Risk of Bias: AI systems have the potential to exhibit bias, reflecting biases present in the data used during training. This can result in unfair treatment or outcomes for specific patients. The applications of AI systems to health care have shown the developers that the systems they are building do not always reflect their values [19]. Engineers have discovered that AI algorithms deployed in different contexts often produce decisions biased against specific demographics such as genders, races, ages, and ethnicities despite not being intended to do so [19].
Simple task: AI appears capable of handling clearly defined and relatively straightforward jobs. Meanwhile, psychotherapy is a complex task that requires time, concentration, and adequate cooperation.
3.3. Proffered Solutions
Patients require a comprehensive understanding of how AI can be utilized in their treatment, including awareness of potential risks, benefits, and alternatives. Patients must also be informed about who is responsible for decisions made with AI assistance. AI-based therapy should provide a well-validated supplement to clinical care while still being under the supervision of the relevant clinical expert [20]. This way, the therapeutic alliance must have been achieved.

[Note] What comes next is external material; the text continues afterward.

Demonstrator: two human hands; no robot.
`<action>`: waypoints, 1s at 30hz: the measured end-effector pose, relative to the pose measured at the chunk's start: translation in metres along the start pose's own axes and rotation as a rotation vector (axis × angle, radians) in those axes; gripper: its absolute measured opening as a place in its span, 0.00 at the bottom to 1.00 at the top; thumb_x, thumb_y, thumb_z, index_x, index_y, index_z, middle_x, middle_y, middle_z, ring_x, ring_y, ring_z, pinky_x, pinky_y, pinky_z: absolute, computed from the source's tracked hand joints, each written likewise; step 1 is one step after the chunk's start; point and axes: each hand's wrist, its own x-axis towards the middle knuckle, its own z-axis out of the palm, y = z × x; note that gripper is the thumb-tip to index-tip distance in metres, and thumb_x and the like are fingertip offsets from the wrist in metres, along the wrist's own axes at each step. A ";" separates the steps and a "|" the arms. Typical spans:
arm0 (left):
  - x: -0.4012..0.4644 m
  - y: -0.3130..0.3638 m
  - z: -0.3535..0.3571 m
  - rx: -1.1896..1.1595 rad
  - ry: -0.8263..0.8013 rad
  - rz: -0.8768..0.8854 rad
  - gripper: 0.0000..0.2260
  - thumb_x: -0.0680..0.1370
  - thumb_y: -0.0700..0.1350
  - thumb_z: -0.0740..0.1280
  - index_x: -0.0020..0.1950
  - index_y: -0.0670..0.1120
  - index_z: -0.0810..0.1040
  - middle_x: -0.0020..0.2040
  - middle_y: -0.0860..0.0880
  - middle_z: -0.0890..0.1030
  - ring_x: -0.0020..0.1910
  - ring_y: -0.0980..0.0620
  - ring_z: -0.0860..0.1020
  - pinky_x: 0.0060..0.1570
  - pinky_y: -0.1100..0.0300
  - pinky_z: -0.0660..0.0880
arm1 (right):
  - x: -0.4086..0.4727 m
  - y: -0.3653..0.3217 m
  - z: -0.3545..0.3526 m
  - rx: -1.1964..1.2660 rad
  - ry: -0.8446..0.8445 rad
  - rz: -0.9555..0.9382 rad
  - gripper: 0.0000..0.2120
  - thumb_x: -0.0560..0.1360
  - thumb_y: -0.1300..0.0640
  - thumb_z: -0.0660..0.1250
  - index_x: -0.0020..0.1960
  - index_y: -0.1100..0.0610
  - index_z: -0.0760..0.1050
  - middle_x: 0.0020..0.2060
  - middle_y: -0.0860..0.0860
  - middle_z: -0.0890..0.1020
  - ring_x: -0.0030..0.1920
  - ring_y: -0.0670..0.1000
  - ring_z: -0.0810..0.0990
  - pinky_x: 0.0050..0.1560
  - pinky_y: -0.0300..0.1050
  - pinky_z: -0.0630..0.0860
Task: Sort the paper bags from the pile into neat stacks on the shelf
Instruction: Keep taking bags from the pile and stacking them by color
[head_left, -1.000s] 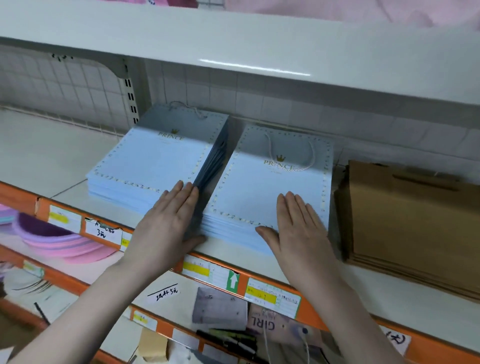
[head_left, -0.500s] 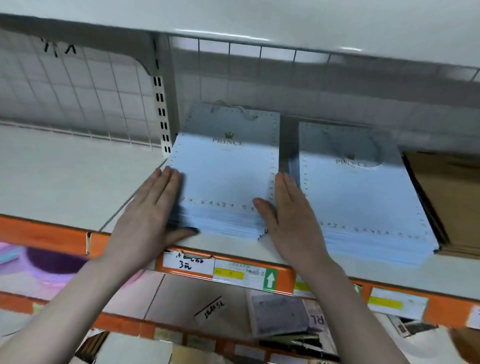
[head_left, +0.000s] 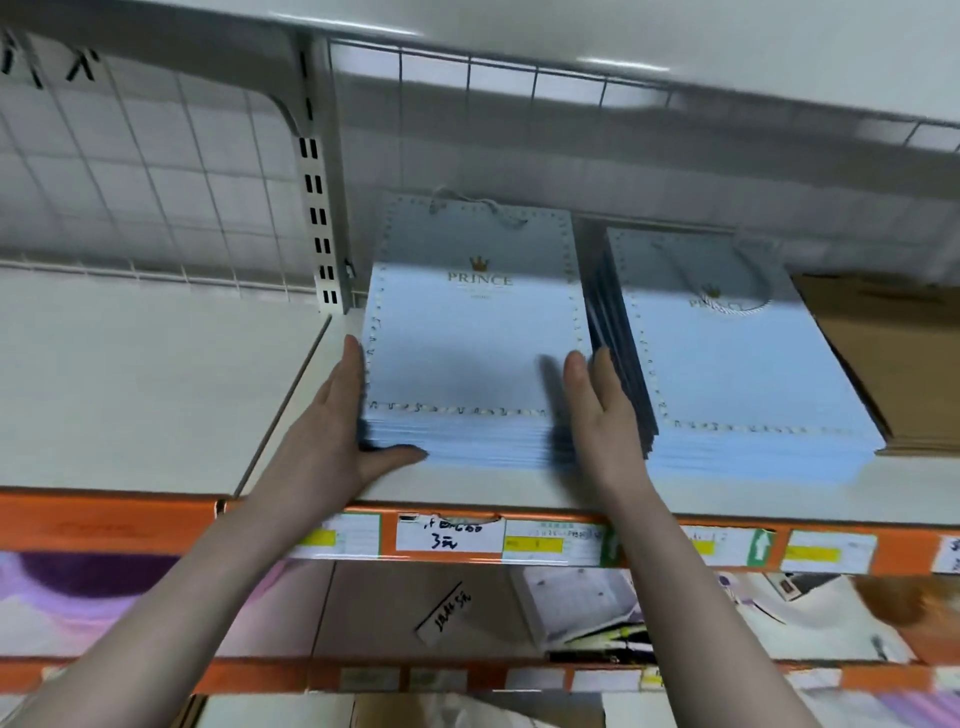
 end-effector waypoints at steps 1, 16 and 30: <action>0.000 0.000 0.000 -0.010 -0.001 0.000 0.50 0.66 0.56 0.75 0.78 0.48 0.47 0.74 0.48 0.63 0.68 0.47 0.67 0.63 0.51 0.70 | 0.000 0.000 0.001 0.020 0.012 0.015 0.30 0.80 0.44 0.53 0.77 0.56 0.52 0.75 0.49 0.59 0.73 0.45 0.58 0.65 0.34 0.53; 0.006 -0.011 -0.005 -0.087 -0.121 0.009 0.43 0.72 0.55 0.68 0.78 0.48 0.44 0.73 0.48 0.65 0.68 0.48 0.67 0.61 0.55 0.68 | 0.001 -0.001 0.002 0.196 0.025 0.096 0.27 0.80 0.41 0.47 0.76 0.52 0.56 0.74 0.45 0.60 0.73 0.43 0.57 0.64 0.32 0.52; 0.003 -0.005 -0.008 -0.389 -0.129 -0.102 0.46 0.64 0.60 0.76 0.75 0.58 0.54 0.63 0.62 0.74 0.58 0.61 0.76 0.59 0.55 0.74 | -0.016 0.008 -0.005 0.351 -0.030 0.236 0.29 0.79 0.37 0.45 0.75 0.49 0.57 0.73 0.40 0.60 0.73 0.41 0.56 0.75 0.45 0.49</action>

The development of chatbots and apps requires ethical evaluation based on conformity with our prima facie ethical principles [21]. In addition to complying with existing law, the individuals and cooperate bodies responsible for designing and deploying these AI-based technologies must meet specifications on non-maleficence, beneficence, autonomy, justice, and explicability [21]. Professional boards should be involved in regulating chatbots and apps.
In terms of safety and malfunction, there is a need to debate whether AI devices, such as virtual agents and freely available mental health apps, should undergo similar rigorous risk assessment and regulatory oversight as other medical devices before being approved for clinical use [22].
Data breaches demand concerted efforts for protection while applying AI-based psychotherapy. While data collection continues to expand, especially with applications integrating video data, specific privacy protections will be essential to safeguard individuals’ sensitive information beyond the consenting patient [7].
The risk of bias can be reduced after the data is gathered. Before creating the model, pre-processing techniques are used on the data to transform characteristics and labels to eliminate fundamental disparities across groups. To guarantee equitable treatment for every sample, model in-processing strategies are employed to alter the algorithm’s training procedure. Post-processing adjusts the AI model’s results to guarantee that judgments are correct and comparable throughout groups [23].
4. Conclusions
AI is a rapidly developing technological revolution, and we need to respond quickly to its opportunities and risks. While AI aims to enhance clinical care with well-validated technology, supervision, and oversight by individuals with the requisite medical knowledge deliver evidence-based, equitable care.
Even though AI appears capable of handling clearly defined and relatively straightforward jobs, we wait for the introduction of artificial general intelligence (AGI). AGI can apply its intelligence to a virtually unrestricted range of tasks and environments, including new ones [24].